* Exercise requirements: Within this material, how many lines include the word "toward"? Answer with a number and nothing more.

* Information given:
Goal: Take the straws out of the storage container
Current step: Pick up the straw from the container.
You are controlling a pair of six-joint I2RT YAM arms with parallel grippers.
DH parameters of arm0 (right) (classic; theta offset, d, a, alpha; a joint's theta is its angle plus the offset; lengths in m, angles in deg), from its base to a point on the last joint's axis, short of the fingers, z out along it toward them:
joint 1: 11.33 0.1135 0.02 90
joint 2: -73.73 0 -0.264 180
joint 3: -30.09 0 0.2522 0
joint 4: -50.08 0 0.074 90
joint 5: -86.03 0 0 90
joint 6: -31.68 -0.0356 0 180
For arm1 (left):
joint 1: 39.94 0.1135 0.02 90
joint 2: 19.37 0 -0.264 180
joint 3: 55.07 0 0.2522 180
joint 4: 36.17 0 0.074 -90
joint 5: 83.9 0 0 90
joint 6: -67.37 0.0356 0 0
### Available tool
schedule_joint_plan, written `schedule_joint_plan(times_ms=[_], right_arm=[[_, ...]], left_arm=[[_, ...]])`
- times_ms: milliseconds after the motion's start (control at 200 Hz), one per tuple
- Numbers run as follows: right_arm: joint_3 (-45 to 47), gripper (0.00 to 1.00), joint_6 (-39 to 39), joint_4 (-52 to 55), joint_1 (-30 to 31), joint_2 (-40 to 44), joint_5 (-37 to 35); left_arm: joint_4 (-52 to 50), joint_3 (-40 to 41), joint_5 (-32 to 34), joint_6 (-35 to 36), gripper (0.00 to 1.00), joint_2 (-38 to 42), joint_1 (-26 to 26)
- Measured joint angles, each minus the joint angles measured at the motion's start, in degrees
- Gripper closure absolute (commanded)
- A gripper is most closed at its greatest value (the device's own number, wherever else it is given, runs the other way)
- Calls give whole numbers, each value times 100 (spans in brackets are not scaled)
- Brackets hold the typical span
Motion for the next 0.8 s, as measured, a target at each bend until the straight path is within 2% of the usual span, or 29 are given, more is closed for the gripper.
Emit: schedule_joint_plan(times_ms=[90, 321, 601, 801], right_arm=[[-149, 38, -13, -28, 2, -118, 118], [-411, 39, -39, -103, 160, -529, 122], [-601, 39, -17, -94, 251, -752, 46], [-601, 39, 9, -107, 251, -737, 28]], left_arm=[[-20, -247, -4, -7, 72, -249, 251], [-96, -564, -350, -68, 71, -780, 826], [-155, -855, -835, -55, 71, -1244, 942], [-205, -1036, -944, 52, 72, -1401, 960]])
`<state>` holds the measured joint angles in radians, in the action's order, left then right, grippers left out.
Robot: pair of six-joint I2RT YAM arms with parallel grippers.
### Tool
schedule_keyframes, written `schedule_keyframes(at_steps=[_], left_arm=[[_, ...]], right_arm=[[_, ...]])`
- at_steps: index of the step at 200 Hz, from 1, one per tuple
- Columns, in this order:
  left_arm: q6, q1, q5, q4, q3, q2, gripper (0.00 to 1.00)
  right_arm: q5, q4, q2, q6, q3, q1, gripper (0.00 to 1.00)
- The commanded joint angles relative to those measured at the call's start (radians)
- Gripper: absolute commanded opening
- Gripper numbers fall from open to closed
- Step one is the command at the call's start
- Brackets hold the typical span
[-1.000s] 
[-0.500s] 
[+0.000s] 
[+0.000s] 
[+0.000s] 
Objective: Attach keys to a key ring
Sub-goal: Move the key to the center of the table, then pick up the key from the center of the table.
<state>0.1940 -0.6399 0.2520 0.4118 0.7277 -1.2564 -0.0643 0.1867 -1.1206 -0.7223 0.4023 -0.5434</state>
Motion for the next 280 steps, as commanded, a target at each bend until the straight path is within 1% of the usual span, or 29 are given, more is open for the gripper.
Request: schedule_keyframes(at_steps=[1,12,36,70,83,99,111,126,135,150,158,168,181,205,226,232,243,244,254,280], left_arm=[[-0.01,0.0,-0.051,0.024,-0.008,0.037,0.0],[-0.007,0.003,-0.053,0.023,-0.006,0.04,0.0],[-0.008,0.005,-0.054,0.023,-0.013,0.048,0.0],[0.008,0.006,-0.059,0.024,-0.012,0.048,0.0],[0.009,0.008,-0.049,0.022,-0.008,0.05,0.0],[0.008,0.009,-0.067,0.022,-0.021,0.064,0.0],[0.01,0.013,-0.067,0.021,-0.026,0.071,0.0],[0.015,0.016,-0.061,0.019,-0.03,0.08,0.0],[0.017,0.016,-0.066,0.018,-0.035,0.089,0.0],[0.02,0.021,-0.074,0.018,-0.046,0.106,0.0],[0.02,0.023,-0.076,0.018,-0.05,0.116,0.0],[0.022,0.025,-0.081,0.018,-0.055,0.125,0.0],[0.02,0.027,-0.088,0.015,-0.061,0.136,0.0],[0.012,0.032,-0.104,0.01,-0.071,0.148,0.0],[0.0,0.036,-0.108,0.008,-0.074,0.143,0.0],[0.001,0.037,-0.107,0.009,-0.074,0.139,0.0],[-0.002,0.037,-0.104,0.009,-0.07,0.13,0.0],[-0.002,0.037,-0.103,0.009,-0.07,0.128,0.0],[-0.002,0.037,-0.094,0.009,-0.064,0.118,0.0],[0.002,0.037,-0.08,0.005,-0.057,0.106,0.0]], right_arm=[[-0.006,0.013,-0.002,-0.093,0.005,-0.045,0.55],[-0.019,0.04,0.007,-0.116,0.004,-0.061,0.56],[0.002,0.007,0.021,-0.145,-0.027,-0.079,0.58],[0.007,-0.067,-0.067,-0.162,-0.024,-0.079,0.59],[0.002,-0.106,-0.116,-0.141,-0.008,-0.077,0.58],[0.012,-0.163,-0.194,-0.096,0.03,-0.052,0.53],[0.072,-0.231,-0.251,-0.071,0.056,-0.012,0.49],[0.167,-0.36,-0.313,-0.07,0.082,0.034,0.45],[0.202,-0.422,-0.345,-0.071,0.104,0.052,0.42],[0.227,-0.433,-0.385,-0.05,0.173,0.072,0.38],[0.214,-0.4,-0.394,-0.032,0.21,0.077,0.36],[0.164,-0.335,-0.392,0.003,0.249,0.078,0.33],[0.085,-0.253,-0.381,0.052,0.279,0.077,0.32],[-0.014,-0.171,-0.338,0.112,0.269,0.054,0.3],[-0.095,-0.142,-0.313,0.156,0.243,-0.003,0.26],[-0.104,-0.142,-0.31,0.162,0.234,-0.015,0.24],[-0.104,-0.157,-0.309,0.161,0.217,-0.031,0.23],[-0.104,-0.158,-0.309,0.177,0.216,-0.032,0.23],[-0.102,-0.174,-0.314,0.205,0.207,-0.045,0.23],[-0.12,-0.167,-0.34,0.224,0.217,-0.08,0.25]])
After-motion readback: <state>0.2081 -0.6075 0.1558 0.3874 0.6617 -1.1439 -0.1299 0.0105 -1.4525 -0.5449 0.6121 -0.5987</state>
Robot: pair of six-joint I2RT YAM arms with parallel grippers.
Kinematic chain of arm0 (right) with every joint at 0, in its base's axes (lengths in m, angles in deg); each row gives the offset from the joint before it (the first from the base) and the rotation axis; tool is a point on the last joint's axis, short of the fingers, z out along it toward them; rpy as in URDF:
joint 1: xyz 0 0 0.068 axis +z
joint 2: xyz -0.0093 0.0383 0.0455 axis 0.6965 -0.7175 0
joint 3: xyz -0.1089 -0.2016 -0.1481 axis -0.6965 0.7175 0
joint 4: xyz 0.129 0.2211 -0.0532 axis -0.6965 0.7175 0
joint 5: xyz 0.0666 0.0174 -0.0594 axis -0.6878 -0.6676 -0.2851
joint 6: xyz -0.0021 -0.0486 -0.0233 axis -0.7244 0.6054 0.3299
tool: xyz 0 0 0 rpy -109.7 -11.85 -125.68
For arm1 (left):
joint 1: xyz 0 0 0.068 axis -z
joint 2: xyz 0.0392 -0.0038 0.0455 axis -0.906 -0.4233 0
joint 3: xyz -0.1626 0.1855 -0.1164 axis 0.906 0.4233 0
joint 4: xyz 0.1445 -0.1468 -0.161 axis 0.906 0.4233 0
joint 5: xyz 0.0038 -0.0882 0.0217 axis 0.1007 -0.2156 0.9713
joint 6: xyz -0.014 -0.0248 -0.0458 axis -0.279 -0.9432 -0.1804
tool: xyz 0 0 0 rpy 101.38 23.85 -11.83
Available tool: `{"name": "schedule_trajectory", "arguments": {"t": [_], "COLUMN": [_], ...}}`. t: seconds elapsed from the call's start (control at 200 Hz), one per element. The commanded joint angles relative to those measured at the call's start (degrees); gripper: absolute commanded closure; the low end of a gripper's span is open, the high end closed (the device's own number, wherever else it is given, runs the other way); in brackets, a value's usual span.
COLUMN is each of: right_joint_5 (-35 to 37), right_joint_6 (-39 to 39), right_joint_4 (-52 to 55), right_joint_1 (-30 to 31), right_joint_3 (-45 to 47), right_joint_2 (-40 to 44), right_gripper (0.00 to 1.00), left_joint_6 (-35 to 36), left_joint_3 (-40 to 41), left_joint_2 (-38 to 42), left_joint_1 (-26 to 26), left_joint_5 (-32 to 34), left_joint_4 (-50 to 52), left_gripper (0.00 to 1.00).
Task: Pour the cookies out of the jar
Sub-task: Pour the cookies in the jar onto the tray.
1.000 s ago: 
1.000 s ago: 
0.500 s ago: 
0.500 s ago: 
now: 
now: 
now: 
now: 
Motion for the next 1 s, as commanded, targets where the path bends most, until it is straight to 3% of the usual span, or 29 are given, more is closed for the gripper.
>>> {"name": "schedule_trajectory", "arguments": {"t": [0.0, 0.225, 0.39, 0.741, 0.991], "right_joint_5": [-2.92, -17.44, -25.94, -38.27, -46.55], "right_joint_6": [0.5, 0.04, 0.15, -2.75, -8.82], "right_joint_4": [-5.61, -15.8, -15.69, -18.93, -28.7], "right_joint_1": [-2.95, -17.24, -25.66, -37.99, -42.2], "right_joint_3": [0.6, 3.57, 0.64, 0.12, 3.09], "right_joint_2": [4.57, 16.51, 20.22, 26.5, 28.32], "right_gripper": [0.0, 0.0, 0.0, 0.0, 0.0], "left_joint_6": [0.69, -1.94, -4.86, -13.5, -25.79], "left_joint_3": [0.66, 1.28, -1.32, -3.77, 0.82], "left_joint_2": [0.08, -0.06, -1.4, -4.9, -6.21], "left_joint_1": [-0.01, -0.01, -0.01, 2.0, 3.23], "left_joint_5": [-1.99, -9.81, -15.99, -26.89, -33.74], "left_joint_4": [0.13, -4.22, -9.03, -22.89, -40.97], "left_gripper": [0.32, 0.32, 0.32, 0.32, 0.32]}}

* Solution to this problem: 2